Novel Baswedan Sebut Korupsi Bansos COVID-19 Rp100 Triliun, Pengamat: Dia Penyidik, Enggak Mungkin Tanpa Alat Bukti
Ilustrasi (Irfan Meidianto/VOI)

Bagikan:

JAKARTA - Pengamat Hukum Pidana Universitas Trisakti Abdul Fickar Hadjar menilai, pernyataan penyidik KPK Novel Baswedan terkait dugaan penyimpangan bantuan sosial (bansos) COVID-19 yang nilainya mencapai Rp100 triliun, benar adanya. Sebab sebagai penyidik, Novel pasti sudah memiliki alat bukti atas ucapannya.

"Novel itu kan penyidik, artinya yang diucapkan itu adalah hasil penyidikan. Artinya, dia bukan hanya omongan saja tapi ada basic buktinya. Basic buktinya bisa dari alat bukti yang disita dari para pelaku," ujar Abdul Fickar dihubungi VOI, Rabu, 19 Mei.

"Umpama sudah disalurkan berapa, ternyata dicek wilayah yang disalurkan belum sama sekali, atau hanya sebagian itu bisa dihitung. Artinya enggak mungkin seorang penyidik ngomong tanpa didasari alat bukti," sambungnya.

 

Terkait dengan adanya polemik TWK, menurut Fickar, semestinya pimpinan KPK harus memisahkan mana persoalan manajemen, tugas dan kewenangannya. Terlebih temuan dugaan korupsi bansos Rp100 triliun adalah data yang bagus.

 

"Jadi saya kira tidak akan mengganggu (penyelidikan, red). Ini data yang bagus, tinggal dikembangkan. Ini kan konyol juga dengan menonaktifkan 75 (pegawai, red). Konyol menurut saya Firli ini, dia pikir dia bisa kerja tanpa orang-orang terbaik di KPK. Ini yang mesti diperhatikan," kata Fickar.

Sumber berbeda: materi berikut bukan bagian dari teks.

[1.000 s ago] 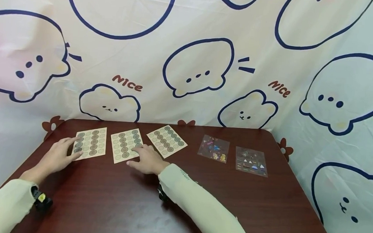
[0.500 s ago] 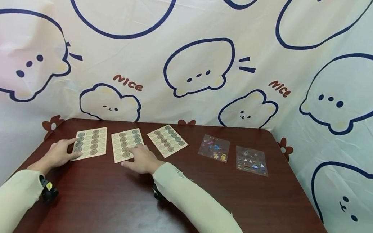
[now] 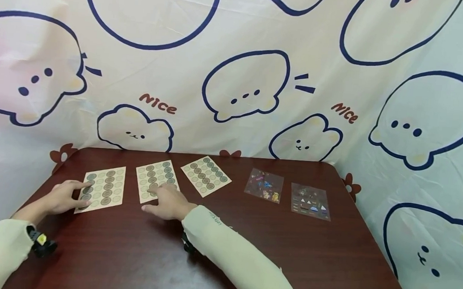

Fickar mengatakan, jika kesadaran untuk memberantas korupsi itu ada maka KPK tidak akan berhenti. Artinya, data itu bisa diolah menjadi penemuan.

 

"Yang kedua, KPK tidak harus bekerja sendiri. Umpamanya terjadi di wilayah bisa bekerjasama dengan kepolisian atau penegak hukum setempat, atau kejaksaan setempat. Korupsi itu kan bisa langsung ditangani oleh kejaksaan, jadi saya kira juga bisa bersinergi dengan Jaksa Agung," jelasnya.

 

Menurut Fickar, pernyataan Novel yang menyebut nominal dugaan korupsi tidak akan menjadi bumerang bagi lembaga antirasuah itu.

"Istilah yang digunakan kan diduga. Kedua, penyidik itu enggak akan sembarangan ngeluarin data, dia sudah tahu. Dengan perhitungan bukti-bukti itu udah kelihatan perhitungannya, jadi tidak akan pernah jadi bumerang," katanya.